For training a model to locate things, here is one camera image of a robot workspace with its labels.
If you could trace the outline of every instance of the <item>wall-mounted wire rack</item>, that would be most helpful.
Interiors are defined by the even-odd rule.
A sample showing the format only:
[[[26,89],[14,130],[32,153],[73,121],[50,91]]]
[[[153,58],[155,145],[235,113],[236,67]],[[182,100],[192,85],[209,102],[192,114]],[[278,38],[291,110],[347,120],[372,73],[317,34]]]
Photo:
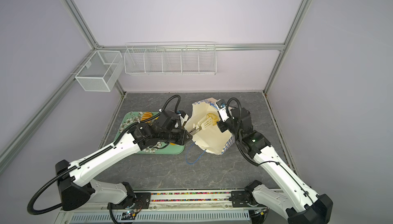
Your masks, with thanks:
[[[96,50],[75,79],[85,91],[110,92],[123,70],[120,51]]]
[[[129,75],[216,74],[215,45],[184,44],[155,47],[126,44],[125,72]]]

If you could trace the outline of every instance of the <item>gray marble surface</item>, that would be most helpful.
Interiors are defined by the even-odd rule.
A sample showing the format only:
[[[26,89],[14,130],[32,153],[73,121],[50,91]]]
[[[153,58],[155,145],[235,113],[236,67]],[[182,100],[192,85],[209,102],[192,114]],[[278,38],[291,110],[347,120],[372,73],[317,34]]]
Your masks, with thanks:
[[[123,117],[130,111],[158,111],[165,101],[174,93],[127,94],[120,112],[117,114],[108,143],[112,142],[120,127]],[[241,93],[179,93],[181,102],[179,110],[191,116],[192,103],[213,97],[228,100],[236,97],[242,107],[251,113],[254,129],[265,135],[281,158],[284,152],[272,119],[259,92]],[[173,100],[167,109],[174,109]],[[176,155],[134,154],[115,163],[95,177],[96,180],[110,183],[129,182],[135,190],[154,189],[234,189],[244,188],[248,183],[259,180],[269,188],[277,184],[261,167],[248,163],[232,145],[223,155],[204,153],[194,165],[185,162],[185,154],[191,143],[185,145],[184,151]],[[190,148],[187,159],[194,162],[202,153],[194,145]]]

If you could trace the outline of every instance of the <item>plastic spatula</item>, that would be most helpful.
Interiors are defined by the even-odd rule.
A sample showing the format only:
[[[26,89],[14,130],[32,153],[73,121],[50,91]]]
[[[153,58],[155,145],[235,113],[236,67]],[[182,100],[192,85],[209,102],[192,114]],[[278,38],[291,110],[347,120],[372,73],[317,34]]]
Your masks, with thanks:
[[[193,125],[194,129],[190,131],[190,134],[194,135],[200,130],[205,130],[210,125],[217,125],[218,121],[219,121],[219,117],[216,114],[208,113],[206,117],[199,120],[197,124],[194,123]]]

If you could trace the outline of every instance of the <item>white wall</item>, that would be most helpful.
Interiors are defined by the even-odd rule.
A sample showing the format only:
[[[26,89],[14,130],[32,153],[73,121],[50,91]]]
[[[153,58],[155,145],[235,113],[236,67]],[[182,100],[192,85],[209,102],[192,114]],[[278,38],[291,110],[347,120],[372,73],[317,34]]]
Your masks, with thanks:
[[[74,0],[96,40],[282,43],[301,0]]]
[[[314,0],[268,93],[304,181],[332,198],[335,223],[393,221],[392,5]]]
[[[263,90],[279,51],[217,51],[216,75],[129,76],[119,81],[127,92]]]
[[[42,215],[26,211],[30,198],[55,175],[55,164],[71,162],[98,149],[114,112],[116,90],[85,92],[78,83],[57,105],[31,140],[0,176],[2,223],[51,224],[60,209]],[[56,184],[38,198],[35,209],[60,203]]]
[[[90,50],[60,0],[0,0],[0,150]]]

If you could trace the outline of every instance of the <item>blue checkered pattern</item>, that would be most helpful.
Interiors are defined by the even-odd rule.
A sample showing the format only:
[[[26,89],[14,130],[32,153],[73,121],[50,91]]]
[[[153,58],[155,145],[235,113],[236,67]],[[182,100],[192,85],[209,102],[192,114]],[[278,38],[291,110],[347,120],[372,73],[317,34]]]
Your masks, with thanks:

═══

TASK BRIEF:
Leave the images out and transcribe the rest of the material exactly.

WRITTEN ANSWER:
For training a model to locate things, here is one camera image of a robot workspace with its labels.
If you could trace the outline of every instance of the <item>wall-mounted wire rack</item>, that would be most helpful.
Interiors are defined by the even-odd rule.
A sample showing the format only:
[[[26,89],[14,130],[32,153],[73,121],[50,91]]]
[[[153,58],[155,145],[235,113],[236,67]],[[182,100],[192,85],[209,102],[192,114]],[[278,38],[291,110],[347,120],[372,73],[317,34]]]
Photo:
Your masks, with thanks:
[[[96,50],[75,79],[85,91],[110,92],[123,70],[120,51]]]
[[[129,75],[216,74],[215,45],[184,44],[155,47],[126,44],[125,72]]]

If you could trace the outline of every instance of the <item>gray marble surface</item>, that would be most helpful.
Interiors are defined by the even-odd rule.
A sample showing the format only:
[[[26,89],[14,130],[32,153],[73,121],[50,91]]]
[[[153,58],[155,145],[235,113],[236,67]],[[182,100],[192,85],[209,102],[192,114]],[[278,38],[291,110],[347,120],[372,73],[317,34]]]
Your masks, with thanks:
[[[123,117],[130,111],[158,111],[165,101],[174,93],[127,94],[120,112],[117,114],[108,143],[112,142],[120,127]],[[241,93],[179,93],[181,102],[179,110],[191,116],[192,103],[213,97],[228,100],[236,97],[242,107],[251,113],[254,129],[265,135],[281,158],[284,152],[272,119],[259,92]],[[173,100],[167,109],[174,109]],[[176,155],[134,154],[115,163],[95,177],[96,180],[110,183],[129,182],[135,190],[154,189],[234,189],[244,188],[248,183],[259,180],[269,188],[277,184],[261,167],[248,163],[232,145],[223,155],[204,153],[194,165],[185,162],[185,154],[191,143],[185,145],[184,151]],[[190,148],[187,159],[194,162],[202,153],[194,145]]]

If you could trace the outline of every instance of the <item>plastic spatula</item>, that would be most helpful.
Interiors are defined by the even-odd rule.
A sample showing the format only:
[[[26,89],[14,130],[32,153],[73,121],[50,91]]]
[[[153,58],[155,145],[235,113],[236,67]],[[182,100],[192,85],[209,102],[192,114]],[[278,38],[291,110],[347,120],[372,73],[317,34]]]
Your masks, with thanks:
[[[193,125],[194,129],[190,131],[190,134],[194,135],[200,130],[205,130],[210,125],[217,125],[218,121],[219,121],[219,117],[216,114],[208,113],[206,117],[199,120],[197,124],[194,123]]]

If you could trace the outline of every instance of the <item>white wall</item>, that would be most helpful.
Interiors are defined by the even-odd rule.
A sample showing the format only:
[[[26,89],[14,130],[32,153],[73,121],[50,91]]]
[[[153,58],[155,145],[235,113],[236,67]],[[182,100],[192,85],[209,102],[192,114]],[[278,38],[291,110],[347,120],[372,73],[317,34]]]
Your masks, with thanks:
[[[74,0],[96,40],[282,43],[301,0]]]
[[[314,0],[268,93],[304,181],[332,198],[335,223],[393,221],[392,5]]]
[[[263,90],[279,51],[217,51],[216,75],[129,76],[119,81],[127,92]]]
[[[42,215],[26,211],[30,198],[55,175],[55,164],[71,162],[98,149],[114,112],[116,90],[85,92],[78,83],[57,105],[31,140],[0,176],[2,223],[51,224],[60,209]],[[56,184],[38,198],[35,209],[60,203]]]
[[[90,50],[60,0],[0,0],[0,150]]]

If you could trace the outline of every instance of the <item>blue checkered pattern</item>, that would be most helpful.
Interiors are defined by the even-odd rule.
A sample showing the format only:
[[[26,89],[14,130],[32,153],[73,121],[50,91]]]
[[[153,58],[155,145],[235,113],[236,67]],[[182,100],[192,85],[209,102],[192,114]],[[278,38],[291,110],[347,120],[372,73],[317,34]]]
Your masks, with thanks:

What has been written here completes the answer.